Both patient-centered and person-centered care are distinct processes with a few commonalities though these terms are used interchangeably with the integrated care demonstration. According to the Institute of Medicine, the patient-centered care means “care that is respectful of and responsive to the preferences, needs, and values” of the individual and “ensuring that the care recipient's values guide all clinical decisions” is a hallmark of high-quality care.[1] This definition denotes more holism and empowerment as it promotes and increases the access to personal health information through various modes using updated technology such as computers or mobile phones and keeping them informed through their active participation. It aims to give priority to outcomes such as improving the quality of life of a patient over the technical and process measures.[2] Patient-centered means treating patients as partners, involving them in planning their health care and encouraging them to take responsibility for their own health. One of the reasons why family medicine fraternity sprang up was to provide an antidote for high-tech specialty care that did not respect patients' values and concerns which is seen by their emphasis on the patient as a whole.

Whereas person-centered care would focus on the whole person (not just the medical conditions).[3],[4] This approach is particularly important for people suffering from chronic diseases (diabetes mellitus, cancers, etc.) and disability. Each individual is recognized as a unique person with distinct goals, needs, and preferences which is very important in providing the long-term services and supporting the medical care system. It also highlights the importance and impact of social, mental, emotional, and spiritual needs apart from diagnosis, physical, and medical needs.
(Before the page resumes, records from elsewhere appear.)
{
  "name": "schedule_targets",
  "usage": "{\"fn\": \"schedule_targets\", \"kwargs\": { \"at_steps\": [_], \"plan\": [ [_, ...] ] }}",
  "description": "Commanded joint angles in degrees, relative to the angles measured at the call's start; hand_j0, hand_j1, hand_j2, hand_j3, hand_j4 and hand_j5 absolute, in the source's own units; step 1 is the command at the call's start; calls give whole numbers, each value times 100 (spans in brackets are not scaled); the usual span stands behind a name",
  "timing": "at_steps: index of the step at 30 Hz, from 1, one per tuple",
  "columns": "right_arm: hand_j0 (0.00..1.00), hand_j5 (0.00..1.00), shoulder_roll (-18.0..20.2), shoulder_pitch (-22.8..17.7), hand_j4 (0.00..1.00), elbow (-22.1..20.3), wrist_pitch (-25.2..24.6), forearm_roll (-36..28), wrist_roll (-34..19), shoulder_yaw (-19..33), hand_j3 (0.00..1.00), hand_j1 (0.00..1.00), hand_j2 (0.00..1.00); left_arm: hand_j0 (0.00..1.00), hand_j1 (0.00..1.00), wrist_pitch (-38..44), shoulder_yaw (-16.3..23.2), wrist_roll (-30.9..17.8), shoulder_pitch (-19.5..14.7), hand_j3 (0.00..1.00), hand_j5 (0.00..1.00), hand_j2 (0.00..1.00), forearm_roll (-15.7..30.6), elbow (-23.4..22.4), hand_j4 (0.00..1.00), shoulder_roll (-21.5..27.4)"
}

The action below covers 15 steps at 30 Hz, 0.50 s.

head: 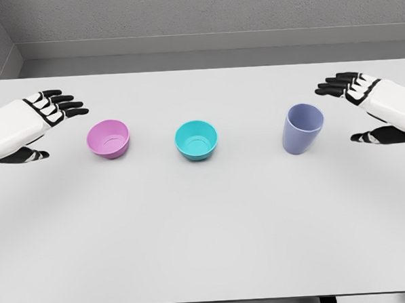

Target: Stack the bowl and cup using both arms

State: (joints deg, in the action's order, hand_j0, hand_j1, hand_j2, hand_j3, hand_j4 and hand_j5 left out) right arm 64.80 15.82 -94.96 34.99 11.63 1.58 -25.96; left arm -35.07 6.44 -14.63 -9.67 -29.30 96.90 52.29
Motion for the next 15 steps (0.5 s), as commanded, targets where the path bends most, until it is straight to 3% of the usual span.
{"fn": "schedule_targets", "kwargs": {
  "at_steps": [1, 4, 6, 9, 12, 15],
  "plan": [
    [100, 100, 24, 0, 100, -14, 1, -29, 18, -49, 100, 100, 100, 100, 100, 7, -3, -13, 0, 100, 100, 100, 30, -31, 100, -26],
    [100, 100, 86, 88, 100, -84, 1, -38, 1, -49, 100, 100, 100, 100, 100, 7, -3, -13, -9, 100, 100, 100, 38, -101, 100, -96],
    [100, 100, 95, 97, 100, -84, 1, -38, 1, -49, 100, 100, 100, 100, 100, 7, -3, -259, -70, 100, 100, 100, 38, -92, 100, -105],
    [100, 100, 95, 114, 100, -84, 1, -38, 1, -40, 100, 100, 100, 100, 100, 7, 243, -619, -114, 100, 100, 100, 574, -75, 100, -140],
    [100, 100, 103, 149, 100, -75, 1, -29, -8, -40, 100, 100, 100, 100, 100, 7, 1254, -1269, -913, 100, 100, 100, 1181, -101, 100, -88],
    [100, 100, 103, 202, 100, -57, 1, -21, -8, -40, 100, 100, 100, 100, 100, 7, 1430, -1937, -1274, 100, 100, 100, 1655, -75, 100, -79]
  ]
}}
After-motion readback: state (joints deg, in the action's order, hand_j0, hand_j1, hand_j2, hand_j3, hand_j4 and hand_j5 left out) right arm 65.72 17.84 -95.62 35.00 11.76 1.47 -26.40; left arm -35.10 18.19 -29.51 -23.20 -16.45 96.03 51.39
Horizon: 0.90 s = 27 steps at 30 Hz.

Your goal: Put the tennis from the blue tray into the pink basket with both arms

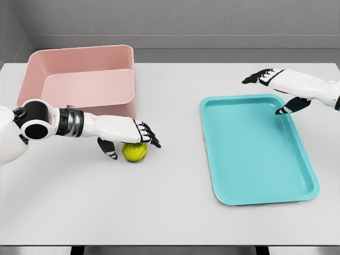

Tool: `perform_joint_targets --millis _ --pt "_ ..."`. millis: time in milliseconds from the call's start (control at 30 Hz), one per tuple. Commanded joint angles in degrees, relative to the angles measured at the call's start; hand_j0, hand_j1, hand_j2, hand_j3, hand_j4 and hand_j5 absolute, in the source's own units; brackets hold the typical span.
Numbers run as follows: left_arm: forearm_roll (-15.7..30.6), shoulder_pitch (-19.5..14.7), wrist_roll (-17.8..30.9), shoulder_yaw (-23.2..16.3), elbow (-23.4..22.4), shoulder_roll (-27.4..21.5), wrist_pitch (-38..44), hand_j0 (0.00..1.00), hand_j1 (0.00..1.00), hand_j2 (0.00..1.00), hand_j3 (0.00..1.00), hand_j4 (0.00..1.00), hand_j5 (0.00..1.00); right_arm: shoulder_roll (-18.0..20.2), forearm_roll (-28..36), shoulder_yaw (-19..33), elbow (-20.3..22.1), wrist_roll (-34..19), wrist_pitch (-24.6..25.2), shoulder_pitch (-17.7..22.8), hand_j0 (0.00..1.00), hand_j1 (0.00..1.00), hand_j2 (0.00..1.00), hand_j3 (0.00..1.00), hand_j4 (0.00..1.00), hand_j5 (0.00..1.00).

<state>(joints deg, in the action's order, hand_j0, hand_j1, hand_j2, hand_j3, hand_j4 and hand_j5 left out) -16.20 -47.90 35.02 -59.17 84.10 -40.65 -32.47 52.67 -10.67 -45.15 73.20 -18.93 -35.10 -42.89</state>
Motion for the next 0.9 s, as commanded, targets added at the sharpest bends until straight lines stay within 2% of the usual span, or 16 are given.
perform_joint_targets --millis 0,733,800,867 --pt "0.3 -0.1 0.0 0.0 0.0 0.0 0.1 1.00 1.00 1.00 1.00 1.00 1.00 0.1 0.4 0.1 0.0 0.0 0.1 0.0 1.00 1.00 1.00 1.00 1.00 1.00" --pt "-0.9 0.8 0.0 0.0 0.2 0.0 0.1 1.00 1.00 1.00 1.00 1.00 1.00 0.1 0.4 0.1 0.0 0.0 0.1 0.2 1.00 1.00 1.00 1.00 1.00 1.00" --pt "-0.8 0.8 0.0 0.0 0.2 0.1 0.1 0.90 0.90 0.90 0.90 0.90 0.90 0.1 0.4 0.1 0.0 0.0 0.1 0.2 1.00 1.00 1.00 1.00 1.00 1.00" --pt "-0.8 0.8 0.0 0.0 0.3 0.1 0.1 0.74 0.74 0.74 0.74 0.74 0.74 0.1 0.4 0.1 0.0 0.0 0.1 0.2 1.00 1.00 1.00 1.00 1.00 1.00"
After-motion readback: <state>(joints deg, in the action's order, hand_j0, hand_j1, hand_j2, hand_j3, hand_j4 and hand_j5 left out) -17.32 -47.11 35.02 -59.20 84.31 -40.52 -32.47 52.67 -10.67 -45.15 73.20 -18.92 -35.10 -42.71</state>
In patient-directed care model, again the approach puts individuals in control of decisions about their care. The components of both patient-centered and patient-directed care include respecting personhood, seeing the world from the perspective of the person with the condition being treated; recognizing people's needs in terms of opportunities for activities and social interactions that can give room to grow; involving family members in care and offering shared decision-making; applying detailed knowledge of the individual (behavioral, biological, social aspects, etc.) to tailor care; maximizing choice and autonomy; and prioritizing relationships as much as care tasks.[5],[6],[7],[8]
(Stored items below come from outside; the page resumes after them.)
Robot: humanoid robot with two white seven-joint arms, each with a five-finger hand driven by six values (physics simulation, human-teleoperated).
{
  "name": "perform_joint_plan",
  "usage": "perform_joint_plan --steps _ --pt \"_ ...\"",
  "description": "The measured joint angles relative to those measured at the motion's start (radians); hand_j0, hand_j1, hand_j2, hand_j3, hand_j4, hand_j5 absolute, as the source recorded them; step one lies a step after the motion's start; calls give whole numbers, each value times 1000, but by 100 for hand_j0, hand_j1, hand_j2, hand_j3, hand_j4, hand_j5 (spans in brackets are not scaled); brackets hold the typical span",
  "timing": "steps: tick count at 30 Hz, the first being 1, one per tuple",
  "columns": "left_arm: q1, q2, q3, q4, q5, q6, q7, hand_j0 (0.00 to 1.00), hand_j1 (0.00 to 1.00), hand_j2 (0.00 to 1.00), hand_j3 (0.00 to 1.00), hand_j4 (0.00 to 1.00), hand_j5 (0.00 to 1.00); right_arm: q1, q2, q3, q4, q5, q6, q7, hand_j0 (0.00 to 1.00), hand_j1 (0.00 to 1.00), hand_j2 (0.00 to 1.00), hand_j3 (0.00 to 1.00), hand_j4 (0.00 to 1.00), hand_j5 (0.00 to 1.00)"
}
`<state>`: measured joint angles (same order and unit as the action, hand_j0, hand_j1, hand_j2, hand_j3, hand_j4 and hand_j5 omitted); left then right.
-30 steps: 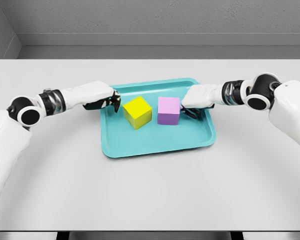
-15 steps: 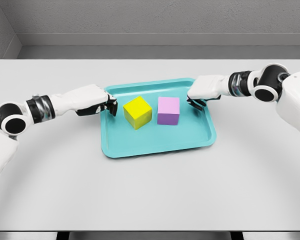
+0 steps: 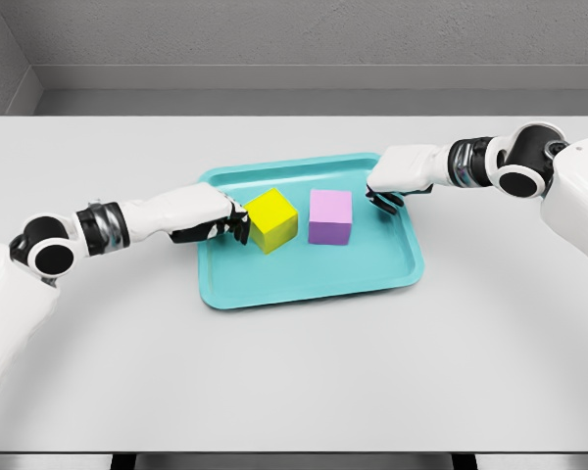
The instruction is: Push two cubes
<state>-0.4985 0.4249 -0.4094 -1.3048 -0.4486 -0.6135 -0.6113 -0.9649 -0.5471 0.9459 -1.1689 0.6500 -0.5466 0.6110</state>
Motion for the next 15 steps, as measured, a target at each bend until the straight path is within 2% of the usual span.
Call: perform_joint_plan --steps 15 --pt "-25 -52 4 109 -4 0 0 34 34 34 34 34 34 2 0 2 0 0 -1 0 13 13 13 13 13 13"
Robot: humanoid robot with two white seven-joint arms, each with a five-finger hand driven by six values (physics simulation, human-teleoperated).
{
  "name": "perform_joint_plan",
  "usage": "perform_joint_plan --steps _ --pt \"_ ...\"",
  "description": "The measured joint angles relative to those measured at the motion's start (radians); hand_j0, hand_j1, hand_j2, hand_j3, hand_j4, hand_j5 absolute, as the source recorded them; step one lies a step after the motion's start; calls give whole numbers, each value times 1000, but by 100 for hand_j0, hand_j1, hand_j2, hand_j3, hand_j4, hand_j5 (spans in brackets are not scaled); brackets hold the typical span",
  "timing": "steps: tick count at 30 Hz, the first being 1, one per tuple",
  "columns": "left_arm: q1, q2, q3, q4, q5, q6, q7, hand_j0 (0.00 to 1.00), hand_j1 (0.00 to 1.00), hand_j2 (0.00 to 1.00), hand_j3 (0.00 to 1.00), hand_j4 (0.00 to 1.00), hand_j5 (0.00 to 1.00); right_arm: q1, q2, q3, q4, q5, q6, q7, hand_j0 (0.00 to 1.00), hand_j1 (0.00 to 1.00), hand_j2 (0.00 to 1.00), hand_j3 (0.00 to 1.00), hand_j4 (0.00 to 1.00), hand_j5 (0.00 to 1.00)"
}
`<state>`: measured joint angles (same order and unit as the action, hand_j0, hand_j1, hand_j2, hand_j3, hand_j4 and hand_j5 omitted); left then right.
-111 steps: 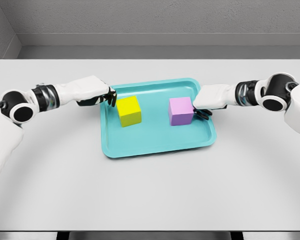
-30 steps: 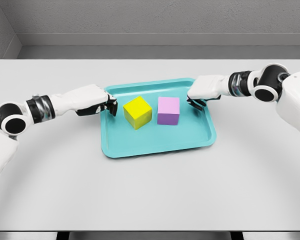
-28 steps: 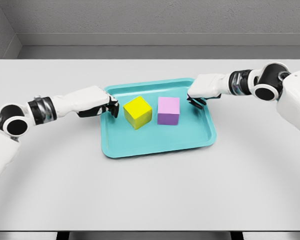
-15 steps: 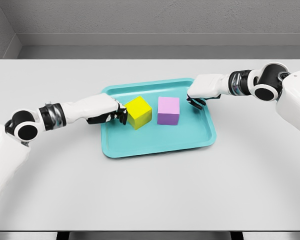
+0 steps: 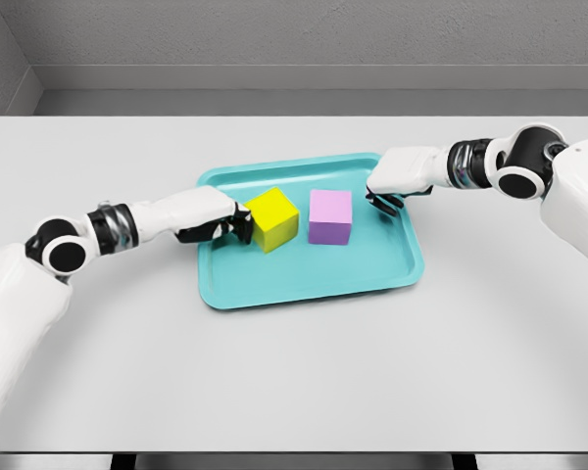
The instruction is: Push two cubes
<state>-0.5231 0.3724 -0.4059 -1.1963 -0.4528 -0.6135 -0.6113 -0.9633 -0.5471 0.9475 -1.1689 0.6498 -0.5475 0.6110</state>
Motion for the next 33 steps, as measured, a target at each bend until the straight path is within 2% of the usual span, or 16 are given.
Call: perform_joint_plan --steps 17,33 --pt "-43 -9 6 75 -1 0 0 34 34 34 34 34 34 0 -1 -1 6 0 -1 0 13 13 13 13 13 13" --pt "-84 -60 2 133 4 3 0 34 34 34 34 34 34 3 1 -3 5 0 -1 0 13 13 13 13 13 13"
Patient-centered care emerged as a full-fledged medical model in the 1970s because of the commitment and contribution of family physicians led by Dr. Ian R. McWhinney at the University of Western Ontario in Canada.[9] Family physicians deserve much of the credit for putting the patient on center stage.

The similarities and differences are summarized in [Table 1], and by differentiating these approaches, we help people identify which type of care they prefer, thereby improving the quality and health care for all.{Table 1}

References

1IOM Committee on Quality of Health Care in America. Crossing the Quality Chasm: A New Health System for the 21st Century. Washington, DC: IOM Committee on Quality of Health Care in America; 2001.
2Rickert J. Patient-Centered Care: What it Means and How to get There; 2012. Available from: http://www.healthaffairs.org/blog/2012/01/24/patient-centeredcare-what-it-means-and-how-to-get-there/. [Last accessed on 2017 Sep 09].
3Maslow K. Person-Centered Care for People with Dementia: Opportunities and Challenges; 2013. Available from: http://www.asaging.org/blog/personcentered-care-people-dementia-opportunities-and-challenges. [Last accessed on 2017 Jul 30].
4Starfield B. Is patient-centered care the same as person-focused care? Perm J 2011;15:63-9.
5Brooker D. Person-Centered Dementia Care: Making Services Better. Philadelphia, PA: Jessica Kingsley Publishers; 2007.
6Crandall LG, White DL, Schuldheis S, Talerico KA. Initiating person-centered care practices in long-term care facilities. J Gerontol Nurs 2007;33:47-56.
7Kitwood T, Bredin K. Towards a theory of dementia care: Personhood and well-being. Ageing Soc 1992;12:269-87.
8Talerico KA, O'Brien JA, Swafford KL. Person-centered care. An important approach for 21st century health care. J Psychosoc Nurs Ment Health Serv 2003;41:12-6.
9Lowes R. Patient-centered care for better patient adherence. Family Practice Management. 1998;5:46.